Working from the line that contains "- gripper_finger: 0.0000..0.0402" down to the last line below, repeat each line exactly.

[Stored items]
----------

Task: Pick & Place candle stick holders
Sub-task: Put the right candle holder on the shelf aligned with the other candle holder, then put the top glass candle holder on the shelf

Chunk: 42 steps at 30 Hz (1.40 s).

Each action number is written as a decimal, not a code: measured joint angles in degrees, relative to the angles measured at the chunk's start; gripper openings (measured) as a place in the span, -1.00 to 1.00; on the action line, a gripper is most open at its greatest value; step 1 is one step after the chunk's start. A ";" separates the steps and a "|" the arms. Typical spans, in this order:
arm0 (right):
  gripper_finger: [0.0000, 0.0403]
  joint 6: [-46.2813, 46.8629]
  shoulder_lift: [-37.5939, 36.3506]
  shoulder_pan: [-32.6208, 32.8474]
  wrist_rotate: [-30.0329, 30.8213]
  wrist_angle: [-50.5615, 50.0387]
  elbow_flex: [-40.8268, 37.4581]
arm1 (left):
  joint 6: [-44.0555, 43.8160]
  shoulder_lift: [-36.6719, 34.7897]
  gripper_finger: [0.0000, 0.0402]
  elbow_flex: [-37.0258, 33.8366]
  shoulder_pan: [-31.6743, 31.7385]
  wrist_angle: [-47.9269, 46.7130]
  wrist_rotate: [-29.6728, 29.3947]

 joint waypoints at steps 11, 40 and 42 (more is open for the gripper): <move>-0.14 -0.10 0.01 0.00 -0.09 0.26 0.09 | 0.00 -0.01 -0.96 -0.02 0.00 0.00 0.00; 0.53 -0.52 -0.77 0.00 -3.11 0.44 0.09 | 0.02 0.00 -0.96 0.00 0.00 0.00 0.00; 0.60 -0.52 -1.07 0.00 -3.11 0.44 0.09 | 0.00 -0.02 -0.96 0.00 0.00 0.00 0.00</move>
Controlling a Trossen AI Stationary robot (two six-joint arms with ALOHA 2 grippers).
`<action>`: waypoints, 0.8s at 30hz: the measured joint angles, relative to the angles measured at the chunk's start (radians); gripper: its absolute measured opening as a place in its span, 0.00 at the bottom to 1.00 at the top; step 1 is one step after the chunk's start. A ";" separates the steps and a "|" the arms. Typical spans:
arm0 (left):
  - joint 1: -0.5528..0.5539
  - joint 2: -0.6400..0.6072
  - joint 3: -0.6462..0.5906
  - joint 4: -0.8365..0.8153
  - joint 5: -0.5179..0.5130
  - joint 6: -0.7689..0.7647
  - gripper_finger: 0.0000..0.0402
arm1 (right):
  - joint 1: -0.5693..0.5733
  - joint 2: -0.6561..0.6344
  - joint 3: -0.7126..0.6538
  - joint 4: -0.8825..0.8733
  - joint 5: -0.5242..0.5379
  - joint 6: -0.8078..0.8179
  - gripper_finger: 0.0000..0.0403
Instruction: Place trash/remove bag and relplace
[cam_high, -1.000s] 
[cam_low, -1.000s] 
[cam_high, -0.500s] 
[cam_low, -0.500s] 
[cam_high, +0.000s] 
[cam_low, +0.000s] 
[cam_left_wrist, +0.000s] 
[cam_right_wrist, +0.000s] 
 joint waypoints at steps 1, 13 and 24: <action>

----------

▸ **RESPONSE TO THE TASK**:
  - gripper_finger: 0.0000..0.0402
arm1 (right):
  - joint 1: -0.5693..0.5733
  - joint 2: -0.6561..0.6344
  - joint 3: -0.7126..0.6538
  - joint 4: -0.8825..0.8733
  - joint 5: -0.5242..0.5379
  - joint 6: -0.8078..0.8179
  - gripper_finger: 0.0000..0.0403
Instruction: Place trash/remove bag and relplace
[cam_high, -1.000s] 
[cam_low, -1.000s] 
[cam_high, -0.500s] 
[cam_low, -0.500s] 
[cam_high, +0.000s] 
[cam_low, +0.000s] 
[cam_left_wrist, +0.000s] 
[cam_right_wrist, +0.000s] 
 joint waypoints at steps 1, 13 and 24: <action>

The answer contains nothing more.